BOExplain is a library for explaining inference queries with Bayesian optimization. The corresponding paper can be found at https://arxiv.org/abs/2102.05308.
pip install boexplain
The documentation is available at https://sfu-db.github.io/BOExplain/. (shortcut to fmin, fmax)
Derive an explanation for why the predicted rate of having an income over $50K is higher for men compared to women in the UCI ML Adult dataset.
- Load the data and prepare it for ML.
import pandas as pd
from sklearn.ensemble import RandomForestClassifier
from sklearn.model_selection import train_test_split
df = pd.read_csv("adult.data",
names=[
"Age", "Workclass", "fnlwgt", "Education",
"Education-Num", "Marital Status", "Occupation",
"Relationship", "Race", "Gender", "Capital Gain",
"Capital Loss", "Hours per week", "Country", "Income"
],
na_values=" ?")
df['Income'].replace({" <=50K": 0, ' >50K': 1}, inplace=True)
df['Gender'].replace({" Male": 0, ' Female': 1}, inplace=True)
df = pd.get_dummies(df)
train, test = train_test_split(df, test_size=0.2)
test = test.drop(columns='Income')
- Define the objective function that trains a random forest classifier and queries the ratio of predicted rates of having an income over $50K between men and women.
def obj(train_filtered):
rf = RandomForestClassifier(n_estimators=13, random_state=0)
rf.fit(train_filtered.drop(columns='Income'), train_filtered['Income'])
test["prediction"] = rf.predict(test)
rates = test.groupby("Gender")["prediction"].sum() / test.groupby("Gender")["prediction"].size()
test.drop(columns='prediction', inplace=True)
return rates[0] / rates[1]
- Use the function
fmin
to minimize the objective function.
from boexplain import fmin
train_filtered = fmin(
data=train,
f=obj,
columns=["Age", "Education-Num"],
runtime=30,
)
To reproduce the experiments, you can clone the repo and create a poetry environment (install Poetry). Run
poetry install
To setup the poetry environment a for jupyter notebook, run
poetry run ipython kernel install --name=boexplain
An ipython kernel has been created for this environemnt.

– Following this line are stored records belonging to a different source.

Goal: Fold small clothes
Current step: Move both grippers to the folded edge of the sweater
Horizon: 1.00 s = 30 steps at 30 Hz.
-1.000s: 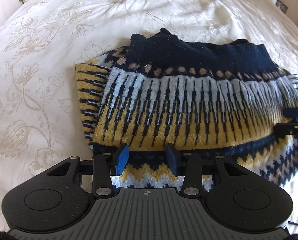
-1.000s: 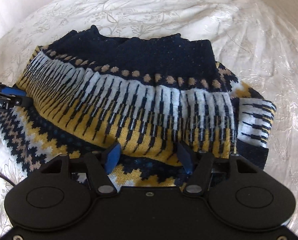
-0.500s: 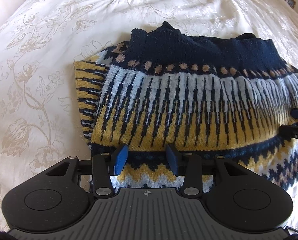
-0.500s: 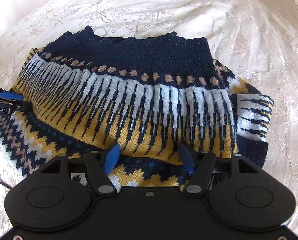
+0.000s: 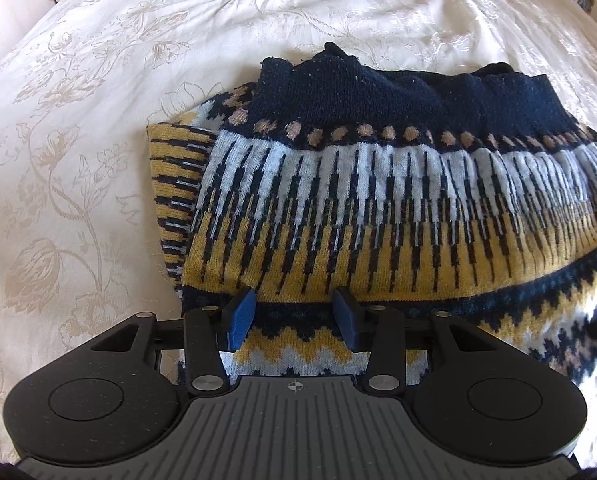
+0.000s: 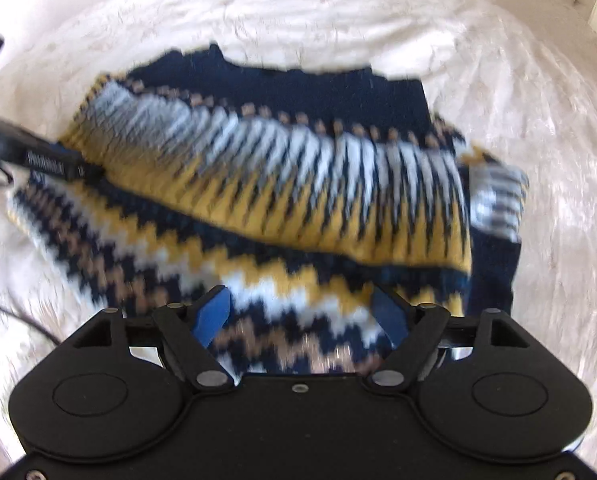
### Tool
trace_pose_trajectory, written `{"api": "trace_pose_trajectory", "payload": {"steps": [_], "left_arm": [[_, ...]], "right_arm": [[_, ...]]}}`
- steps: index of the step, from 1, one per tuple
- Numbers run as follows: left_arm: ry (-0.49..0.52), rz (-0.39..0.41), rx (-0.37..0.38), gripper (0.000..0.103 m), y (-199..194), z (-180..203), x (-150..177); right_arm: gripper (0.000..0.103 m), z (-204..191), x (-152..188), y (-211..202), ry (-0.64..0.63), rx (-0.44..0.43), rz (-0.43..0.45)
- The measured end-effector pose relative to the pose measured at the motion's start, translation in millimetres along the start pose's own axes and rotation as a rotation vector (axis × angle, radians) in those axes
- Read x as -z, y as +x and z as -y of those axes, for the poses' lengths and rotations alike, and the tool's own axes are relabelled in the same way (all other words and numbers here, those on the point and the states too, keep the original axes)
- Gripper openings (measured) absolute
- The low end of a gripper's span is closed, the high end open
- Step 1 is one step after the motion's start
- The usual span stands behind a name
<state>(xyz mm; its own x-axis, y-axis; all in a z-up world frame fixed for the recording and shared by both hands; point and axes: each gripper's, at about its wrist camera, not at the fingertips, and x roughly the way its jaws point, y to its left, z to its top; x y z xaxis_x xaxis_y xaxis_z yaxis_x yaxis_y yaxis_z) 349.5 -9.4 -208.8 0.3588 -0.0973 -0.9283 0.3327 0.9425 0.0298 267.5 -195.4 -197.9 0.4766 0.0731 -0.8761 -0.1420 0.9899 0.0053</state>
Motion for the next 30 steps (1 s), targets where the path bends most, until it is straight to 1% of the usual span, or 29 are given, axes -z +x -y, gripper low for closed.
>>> {"api": "trace_pose_trajectory", "payload": {"steps": [3, 5, 6, 8, 9, 11, 13, 18, 21, 26, 30], "left_arm": [[0.005, -0.002, 0.002, 0.043, 0, -1, 0], [0.007, -0.003, -0.001, 0.043, 0, -1, -1], [0.006, -0.003, -0.003, 0.043, 1, -1, -1], [0.001, -0.002, -0.007, 0.043, 1, 0, -1], [-0.002, 0.000, -0.009, 0.043, 1, 0, -1], [-0.008, 0.005, -0.007, 0.044, 1, 0, 0], [-0.007, 0.008, 0.006, 0.045, 0, -3, 1], [-0.040, -0.014, 0.054, 0.046, -11, -11, 3], [-0.041, -0.008, 0.051, 0.047, -23, -10, 15], [-0.038, -0.024, 0.042, 0.048, -36, -12, 44], [-0.100, -0.046, 0.046, 0.051, -40, -27, 58]], "right_arm": [[0.080, 19, 21, 6, 0.085, 0.040, -0.040], [0.080, 32, 29, 5, 0.139, 0.028, -0.032], [0.081, 34, 30, 5, 0.144, 0.037, -0.032], [0.085, 37, 31, 5, 0.147, 0.049, -0.036], [0.091, 39, 31, 5, 0.164, 0.049, -0.039], [0.092, 51, 38, 8, 0.249, 0.022, -0.049], [0.093, 62, 45, 8, 0.329, -0.009, -0.036], [0.093, 68, 54, 3, 0.419, -0.055, -0.018], [0.093, 71, 61, -3, 0.470, -0.069, -0.010], [0.094, 73, 77, -16, 0.545, -0.088, 0.002], [0.094, 76, 90, -27, 0.611, -0.122, 0.025]]}}
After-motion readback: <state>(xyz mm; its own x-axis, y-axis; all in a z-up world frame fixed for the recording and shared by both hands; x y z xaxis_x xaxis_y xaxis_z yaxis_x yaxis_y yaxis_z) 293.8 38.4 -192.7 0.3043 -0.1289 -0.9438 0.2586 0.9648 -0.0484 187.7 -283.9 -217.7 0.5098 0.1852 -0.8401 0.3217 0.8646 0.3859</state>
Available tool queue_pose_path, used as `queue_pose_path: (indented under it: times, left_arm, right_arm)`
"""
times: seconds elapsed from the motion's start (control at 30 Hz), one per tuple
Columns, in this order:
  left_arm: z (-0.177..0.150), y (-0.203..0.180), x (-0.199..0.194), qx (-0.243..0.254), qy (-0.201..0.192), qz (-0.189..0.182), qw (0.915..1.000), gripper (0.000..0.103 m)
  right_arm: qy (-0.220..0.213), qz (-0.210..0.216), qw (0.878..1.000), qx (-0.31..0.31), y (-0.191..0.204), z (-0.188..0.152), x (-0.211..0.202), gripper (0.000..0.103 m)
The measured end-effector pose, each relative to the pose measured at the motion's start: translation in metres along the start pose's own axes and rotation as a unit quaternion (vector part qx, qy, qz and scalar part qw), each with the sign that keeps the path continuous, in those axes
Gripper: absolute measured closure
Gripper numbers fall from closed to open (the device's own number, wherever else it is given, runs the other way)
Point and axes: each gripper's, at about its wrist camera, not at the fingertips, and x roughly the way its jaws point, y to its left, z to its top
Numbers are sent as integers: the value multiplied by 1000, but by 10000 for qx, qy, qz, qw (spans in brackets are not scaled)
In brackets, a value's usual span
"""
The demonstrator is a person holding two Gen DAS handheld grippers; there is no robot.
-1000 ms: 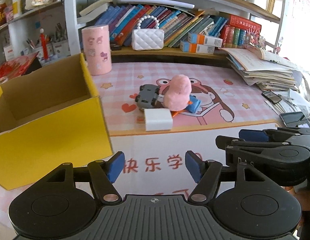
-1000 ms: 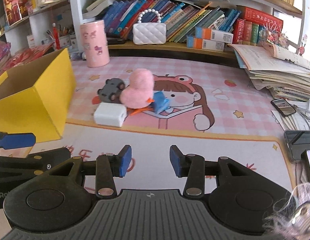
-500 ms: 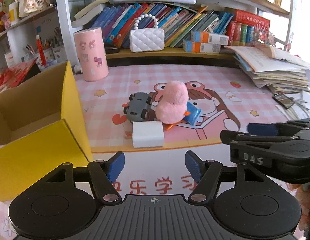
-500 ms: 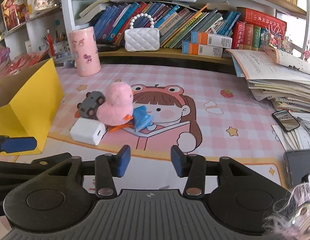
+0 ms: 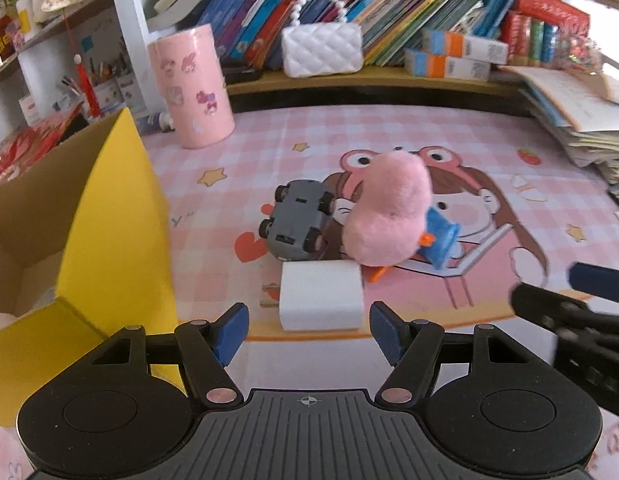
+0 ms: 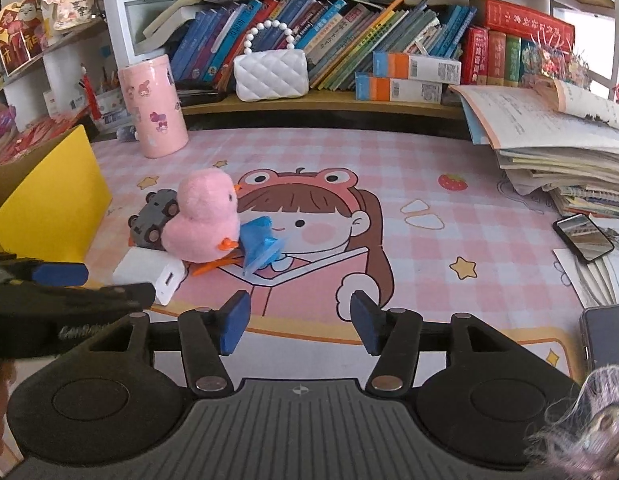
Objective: Organize objects
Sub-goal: 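Grasp the white charger block with the left tool while the right tool approaches the blue cloth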
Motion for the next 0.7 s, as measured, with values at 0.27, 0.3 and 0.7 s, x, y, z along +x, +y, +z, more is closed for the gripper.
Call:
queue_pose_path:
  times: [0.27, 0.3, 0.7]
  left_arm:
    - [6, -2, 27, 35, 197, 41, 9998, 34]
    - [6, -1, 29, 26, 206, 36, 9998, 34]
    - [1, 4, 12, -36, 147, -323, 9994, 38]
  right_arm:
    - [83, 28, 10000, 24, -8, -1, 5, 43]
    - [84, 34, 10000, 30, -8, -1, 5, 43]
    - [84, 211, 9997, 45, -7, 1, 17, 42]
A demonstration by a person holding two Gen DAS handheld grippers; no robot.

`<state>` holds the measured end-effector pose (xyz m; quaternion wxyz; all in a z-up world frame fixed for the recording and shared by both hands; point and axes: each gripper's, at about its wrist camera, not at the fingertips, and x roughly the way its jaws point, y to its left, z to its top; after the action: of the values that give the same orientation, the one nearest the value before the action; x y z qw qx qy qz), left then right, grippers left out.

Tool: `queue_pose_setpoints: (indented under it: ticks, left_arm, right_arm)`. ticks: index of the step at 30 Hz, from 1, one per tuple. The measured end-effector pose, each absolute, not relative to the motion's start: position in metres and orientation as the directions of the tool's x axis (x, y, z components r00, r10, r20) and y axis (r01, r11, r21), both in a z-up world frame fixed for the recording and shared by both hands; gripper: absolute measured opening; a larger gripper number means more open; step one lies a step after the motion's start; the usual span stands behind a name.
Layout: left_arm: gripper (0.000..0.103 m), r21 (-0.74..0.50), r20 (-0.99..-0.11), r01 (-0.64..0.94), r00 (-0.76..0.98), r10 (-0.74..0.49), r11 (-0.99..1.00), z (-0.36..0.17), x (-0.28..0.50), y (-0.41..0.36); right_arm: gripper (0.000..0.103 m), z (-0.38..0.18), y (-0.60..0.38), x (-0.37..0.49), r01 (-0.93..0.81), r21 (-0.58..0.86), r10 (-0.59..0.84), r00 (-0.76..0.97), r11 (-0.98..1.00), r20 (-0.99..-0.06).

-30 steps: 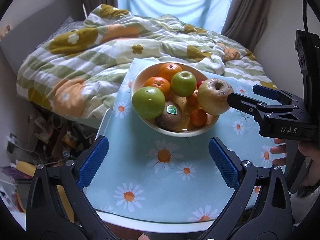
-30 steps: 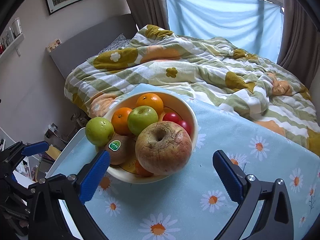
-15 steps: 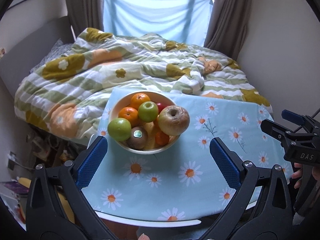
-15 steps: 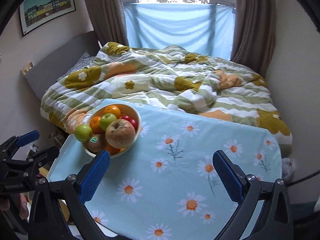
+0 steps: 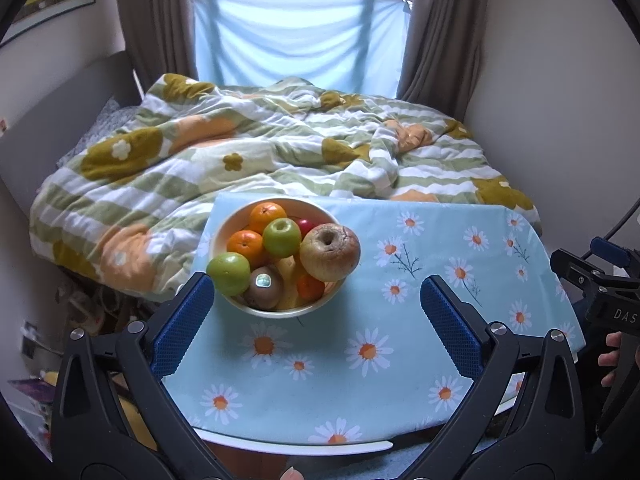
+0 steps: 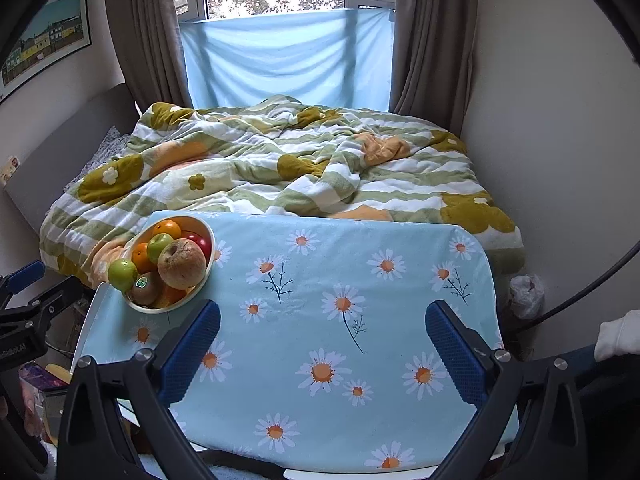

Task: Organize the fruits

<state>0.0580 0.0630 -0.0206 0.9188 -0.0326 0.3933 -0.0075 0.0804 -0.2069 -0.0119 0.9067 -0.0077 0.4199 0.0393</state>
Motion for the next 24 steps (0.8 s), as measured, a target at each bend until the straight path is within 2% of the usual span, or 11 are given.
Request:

To reproduce the results of the Adult experiment and recreate Figure 6, follow the instruction in adult.ipynb.
To reproduce the results of the Credit experiment and recreate Figure 8, follow the instruction in credit.ipynb.
To reproduce the results of the House experiment and recreate Figure 7, follow the instruction in house.ipynb.
To reproduce the results of the experiment with Scorpion's synthetic data and corresponding query, and recreate Figure 4, follow the instruction in scorpion.ipynb.